I was sick to my stomach the entire time you drove from Linwood to Chicago, desperate to tell you to come back, and terrified you would if I asked. But then you texted me about this mystery man, and I knew I’d made the right choice. Knew I’d set you free to go find your own path.
Everything that came after was a whirlwind of sadness for all of us, and damn, I wish we weren’t so familiar with that feeling. Junie was sad you were gone. I missed you more than I could ever tell you. And you were heartbroken that Huddy had walked away.
So, imagine my surprise when our reward for surviving all that stood in my driveway.
Each day, Ty showed up and proved he was exactly who you told me he was after that first night together. Just as caring and protective and good. And each day, I tried to figure out how to tell you he was right here waiting for you to find him.
I even had a whole rom-com meet-cute planned for the first time you’d visit, where I’d send you up to his house to borrow a cup of sugar. You’d gasp. He’d gasp. Fireworks would go off behind you, and we’d all live happily ever after as neighbors in this little perfect town.
But then I got sick, and Ty showed me his true colors.
As much as I love the idea of you and Ty riding off into the sunset together, I didn’t nominate him in my Will because of you.
I did it for Junie.
Daisy, you are everything my too-serious little girl needs.
You make life brighter just by walking into a room. You make boring things fun and hard things bearable. You show kids that joy isn’t frivolous—it’s survival. You’re spontaneous and brave and full of magic, even when you feel broken.
Junie needs someone who can pull her back into her childhood, and that someone is you.
And Ty… Daisy, Ty is everything my grieving girls deserve.
He is steady. He is gentle. He is dependable in a way most people only pretend to be. He loves with his actions, not his words, and that’s the kind of love that lasts.
I love the idea of the three of you, happy and loved. But it’s not my life to live anymore. And it’s not my decision to make.

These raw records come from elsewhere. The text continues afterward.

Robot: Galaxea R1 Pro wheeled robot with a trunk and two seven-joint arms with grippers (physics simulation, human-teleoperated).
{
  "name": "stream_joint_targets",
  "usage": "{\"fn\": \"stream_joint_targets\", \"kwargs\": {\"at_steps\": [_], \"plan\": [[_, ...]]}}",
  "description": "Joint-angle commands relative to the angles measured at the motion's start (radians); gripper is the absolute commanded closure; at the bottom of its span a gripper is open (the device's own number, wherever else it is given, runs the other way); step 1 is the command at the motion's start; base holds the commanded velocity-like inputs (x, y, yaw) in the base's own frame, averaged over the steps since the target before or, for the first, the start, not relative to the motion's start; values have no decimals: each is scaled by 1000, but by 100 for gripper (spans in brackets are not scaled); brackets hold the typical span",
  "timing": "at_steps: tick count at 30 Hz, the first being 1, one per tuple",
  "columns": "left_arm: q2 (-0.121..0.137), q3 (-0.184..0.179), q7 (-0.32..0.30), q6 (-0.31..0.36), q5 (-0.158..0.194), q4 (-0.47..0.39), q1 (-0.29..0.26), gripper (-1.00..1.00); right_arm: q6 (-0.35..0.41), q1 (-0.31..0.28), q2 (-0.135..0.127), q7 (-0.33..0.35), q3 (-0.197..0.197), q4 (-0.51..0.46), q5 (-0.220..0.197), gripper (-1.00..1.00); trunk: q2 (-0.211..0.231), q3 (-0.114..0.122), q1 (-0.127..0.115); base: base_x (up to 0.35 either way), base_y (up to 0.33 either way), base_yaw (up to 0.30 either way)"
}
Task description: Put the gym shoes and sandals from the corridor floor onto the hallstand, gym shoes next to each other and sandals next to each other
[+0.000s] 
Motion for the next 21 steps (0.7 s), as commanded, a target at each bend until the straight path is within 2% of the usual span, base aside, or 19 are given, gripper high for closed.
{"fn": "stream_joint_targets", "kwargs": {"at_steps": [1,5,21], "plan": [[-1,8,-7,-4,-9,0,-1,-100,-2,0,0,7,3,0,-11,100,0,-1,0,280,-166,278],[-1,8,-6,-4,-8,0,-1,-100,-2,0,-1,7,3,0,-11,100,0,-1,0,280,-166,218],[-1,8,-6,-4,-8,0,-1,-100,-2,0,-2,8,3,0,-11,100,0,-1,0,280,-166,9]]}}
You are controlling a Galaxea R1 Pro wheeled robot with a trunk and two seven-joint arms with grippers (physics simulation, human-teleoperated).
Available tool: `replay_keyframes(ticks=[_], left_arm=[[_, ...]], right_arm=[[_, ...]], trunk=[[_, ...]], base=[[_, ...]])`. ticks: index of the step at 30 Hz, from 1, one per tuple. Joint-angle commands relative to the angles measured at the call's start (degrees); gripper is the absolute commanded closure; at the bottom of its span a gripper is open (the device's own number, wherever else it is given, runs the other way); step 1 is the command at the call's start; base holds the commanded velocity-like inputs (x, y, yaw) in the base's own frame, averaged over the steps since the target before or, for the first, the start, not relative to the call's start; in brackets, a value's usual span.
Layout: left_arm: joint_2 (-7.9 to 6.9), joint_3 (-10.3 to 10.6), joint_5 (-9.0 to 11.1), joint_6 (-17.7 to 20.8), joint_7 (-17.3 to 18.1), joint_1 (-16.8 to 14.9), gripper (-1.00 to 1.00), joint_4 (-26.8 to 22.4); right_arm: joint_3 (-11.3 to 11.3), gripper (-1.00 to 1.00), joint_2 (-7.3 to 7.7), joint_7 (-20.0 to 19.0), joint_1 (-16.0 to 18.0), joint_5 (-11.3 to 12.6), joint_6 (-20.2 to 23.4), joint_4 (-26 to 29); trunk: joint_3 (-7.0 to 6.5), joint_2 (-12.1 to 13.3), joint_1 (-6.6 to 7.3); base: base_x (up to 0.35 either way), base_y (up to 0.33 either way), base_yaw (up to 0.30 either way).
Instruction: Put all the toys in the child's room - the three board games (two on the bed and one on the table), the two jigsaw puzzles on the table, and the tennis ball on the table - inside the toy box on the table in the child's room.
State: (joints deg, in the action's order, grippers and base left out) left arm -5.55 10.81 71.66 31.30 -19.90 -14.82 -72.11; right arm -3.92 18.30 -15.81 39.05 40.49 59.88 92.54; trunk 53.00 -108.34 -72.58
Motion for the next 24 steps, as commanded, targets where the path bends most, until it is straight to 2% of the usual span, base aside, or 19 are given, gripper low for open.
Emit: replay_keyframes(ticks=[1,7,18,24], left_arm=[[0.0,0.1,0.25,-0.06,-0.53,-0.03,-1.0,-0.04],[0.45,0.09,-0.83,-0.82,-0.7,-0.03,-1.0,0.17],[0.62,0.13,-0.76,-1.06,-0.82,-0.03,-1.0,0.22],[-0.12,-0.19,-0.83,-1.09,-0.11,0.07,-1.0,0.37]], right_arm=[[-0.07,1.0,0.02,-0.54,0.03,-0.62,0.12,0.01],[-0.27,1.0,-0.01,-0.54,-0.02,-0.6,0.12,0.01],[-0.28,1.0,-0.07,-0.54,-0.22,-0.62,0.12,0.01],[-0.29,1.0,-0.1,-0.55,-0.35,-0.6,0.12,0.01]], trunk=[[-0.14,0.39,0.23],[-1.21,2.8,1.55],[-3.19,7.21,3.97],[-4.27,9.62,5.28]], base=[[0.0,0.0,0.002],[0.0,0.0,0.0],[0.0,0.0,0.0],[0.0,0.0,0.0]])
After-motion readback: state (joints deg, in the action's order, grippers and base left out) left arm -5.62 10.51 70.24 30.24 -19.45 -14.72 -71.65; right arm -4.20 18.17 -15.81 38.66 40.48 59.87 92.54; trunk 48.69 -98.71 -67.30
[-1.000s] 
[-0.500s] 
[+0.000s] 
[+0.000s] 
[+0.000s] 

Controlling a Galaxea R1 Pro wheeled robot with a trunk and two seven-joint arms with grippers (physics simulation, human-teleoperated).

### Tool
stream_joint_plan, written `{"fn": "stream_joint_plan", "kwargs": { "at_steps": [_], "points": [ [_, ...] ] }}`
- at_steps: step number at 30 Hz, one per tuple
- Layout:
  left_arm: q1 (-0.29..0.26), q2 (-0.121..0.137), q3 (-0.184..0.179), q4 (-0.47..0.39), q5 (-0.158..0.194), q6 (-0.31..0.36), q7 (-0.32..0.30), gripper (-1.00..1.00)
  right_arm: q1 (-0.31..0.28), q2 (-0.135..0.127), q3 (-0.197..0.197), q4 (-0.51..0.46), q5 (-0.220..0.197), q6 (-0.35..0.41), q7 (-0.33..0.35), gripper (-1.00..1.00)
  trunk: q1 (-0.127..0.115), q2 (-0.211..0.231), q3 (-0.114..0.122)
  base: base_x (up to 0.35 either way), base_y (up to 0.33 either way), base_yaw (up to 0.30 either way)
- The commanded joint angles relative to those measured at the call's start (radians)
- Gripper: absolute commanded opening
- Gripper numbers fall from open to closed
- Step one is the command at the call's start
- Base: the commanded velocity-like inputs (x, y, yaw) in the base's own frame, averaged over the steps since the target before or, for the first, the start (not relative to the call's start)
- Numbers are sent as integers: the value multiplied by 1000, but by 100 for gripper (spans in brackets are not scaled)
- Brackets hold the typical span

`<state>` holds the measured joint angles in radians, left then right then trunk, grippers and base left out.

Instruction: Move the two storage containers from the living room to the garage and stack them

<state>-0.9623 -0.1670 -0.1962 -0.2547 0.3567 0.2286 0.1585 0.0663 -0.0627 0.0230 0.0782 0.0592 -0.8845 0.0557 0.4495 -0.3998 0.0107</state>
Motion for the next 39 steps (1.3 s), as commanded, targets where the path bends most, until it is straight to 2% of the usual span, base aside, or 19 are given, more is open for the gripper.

You have always had better instincts than you give yourself credit for. You feel things deeply. You know when something is real. We’ve just had a lifetime to prove it’s never quite that simple.
But trust your gut.
About him.
About Junie.
About the future.
I don’t need you to step into my shoes and live the life I left behind. I just need you to choose love instead of fear.
Maybe you aren’t ready for acceptance yet, but I am.
I accept my life ended sooner than I wanted.
I accept I didn’t get all the years I dreamed of with my daughter.
But I also accept that she is safe with you. That you are exactly who she needs.
Like the dandelions in the field outside, we’ve always been the girls who grow back even after the fire. Stronger. Brighter. Stubborn as hell.
The Winslow girls always rise.
To the moon,
V
I stared down at Violet’s letter, her words humming through my chest like one last hug. The storm pressed hard against the windows, rain lashing sideways, thunder crawling across the mountains like a warning.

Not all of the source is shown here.